• [Task to complete]:
Go over the data and copy out each line with "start" in it.

(Beginning of Data segment)

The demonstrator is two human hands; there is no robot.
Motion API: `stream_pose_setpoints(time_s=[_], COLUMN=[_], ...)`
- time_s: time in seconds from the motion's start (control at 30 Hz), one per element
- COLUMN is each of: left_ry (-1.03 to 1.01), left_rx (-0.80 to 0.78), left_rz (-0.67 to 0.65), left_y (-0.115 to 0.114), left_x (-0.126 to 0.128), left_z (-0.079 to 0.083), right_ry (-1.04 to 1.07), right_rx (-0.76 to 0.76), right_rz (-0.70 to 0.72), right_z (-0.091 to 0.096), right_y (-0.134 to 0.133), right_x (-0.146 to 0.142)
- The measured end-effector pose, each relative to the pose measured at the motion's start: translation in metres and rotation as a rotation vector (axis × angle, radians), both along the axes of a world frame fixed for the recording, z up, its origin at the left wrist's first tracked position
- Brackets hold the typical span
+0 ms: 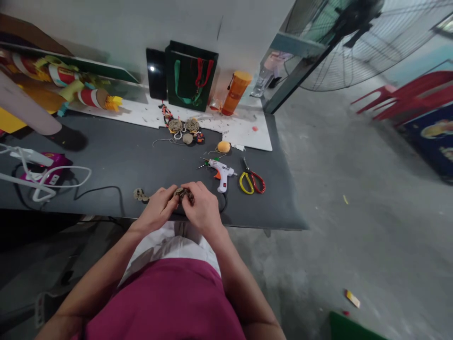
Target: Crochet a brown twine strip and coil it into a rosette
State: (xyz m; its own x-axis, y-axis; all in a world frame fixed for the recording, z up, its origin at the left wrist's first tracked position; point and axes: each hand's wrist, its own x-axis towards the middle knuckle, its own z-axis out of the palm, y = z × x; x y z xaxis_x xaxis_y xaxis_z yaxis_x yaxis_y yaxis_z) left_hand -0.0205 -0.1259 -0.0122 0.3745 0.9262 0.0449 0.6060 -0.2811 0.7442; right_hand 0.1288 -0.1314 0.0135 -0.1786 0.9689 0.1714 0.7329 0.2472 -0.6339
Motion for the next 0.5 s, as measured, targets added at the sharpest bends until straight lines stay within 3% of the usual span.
stream_pose_setpoints(time_s=[0.1,0.2,0.37,0.5], left_ry=[-0.084,-0.113,0.014,-0.035], left_rx=[-0.029,-0.038,-0.02,-0.027], left_rz=[0.04,0.074,0.033,0.047], left_y=[-0.0034,-0.0044,-0.0011,-0.0022], left_x=[0.0017,0.0031,0.0019,0.0029], left_z=[-0.0016,-0.0032,0.0008,0.0013], right_ry=[0.136,0.207,-0.026,-0.005], right_rx=[0.0,-0.033,-0.011,0.025], right_rz=[-0.117,-0.116,0.049,-0.048], right_z=[-0.0054,-0.0063,0.0023,0.0004], right_y=[0.0011,0.0003,-0.001,0.0002], right_x=[-0.003,-0.0049,-0.0032,-0.0033])
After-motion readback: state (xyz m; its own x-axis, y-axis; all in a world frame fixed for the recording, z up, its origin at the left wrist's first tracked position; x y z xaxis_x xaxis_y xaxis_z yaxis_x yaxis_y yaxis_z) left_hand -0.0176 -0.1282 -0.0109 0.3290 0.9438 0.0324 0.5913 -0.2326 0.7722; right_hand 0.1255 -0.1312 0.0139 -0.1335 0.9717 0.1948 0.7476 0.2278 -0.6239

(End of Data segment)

• [Task response]:
- time_s: time in seconds from the motion's start (control at 30 Hz), one per element
- The measured end-effector pose, each relative to the pose measured at the motion's start: translation in metres and rotation as a rotation vector (axis × angle, radians), both along the axes of a world frame fixed for the recording, z up, its origin at the left wrist's first tracked position

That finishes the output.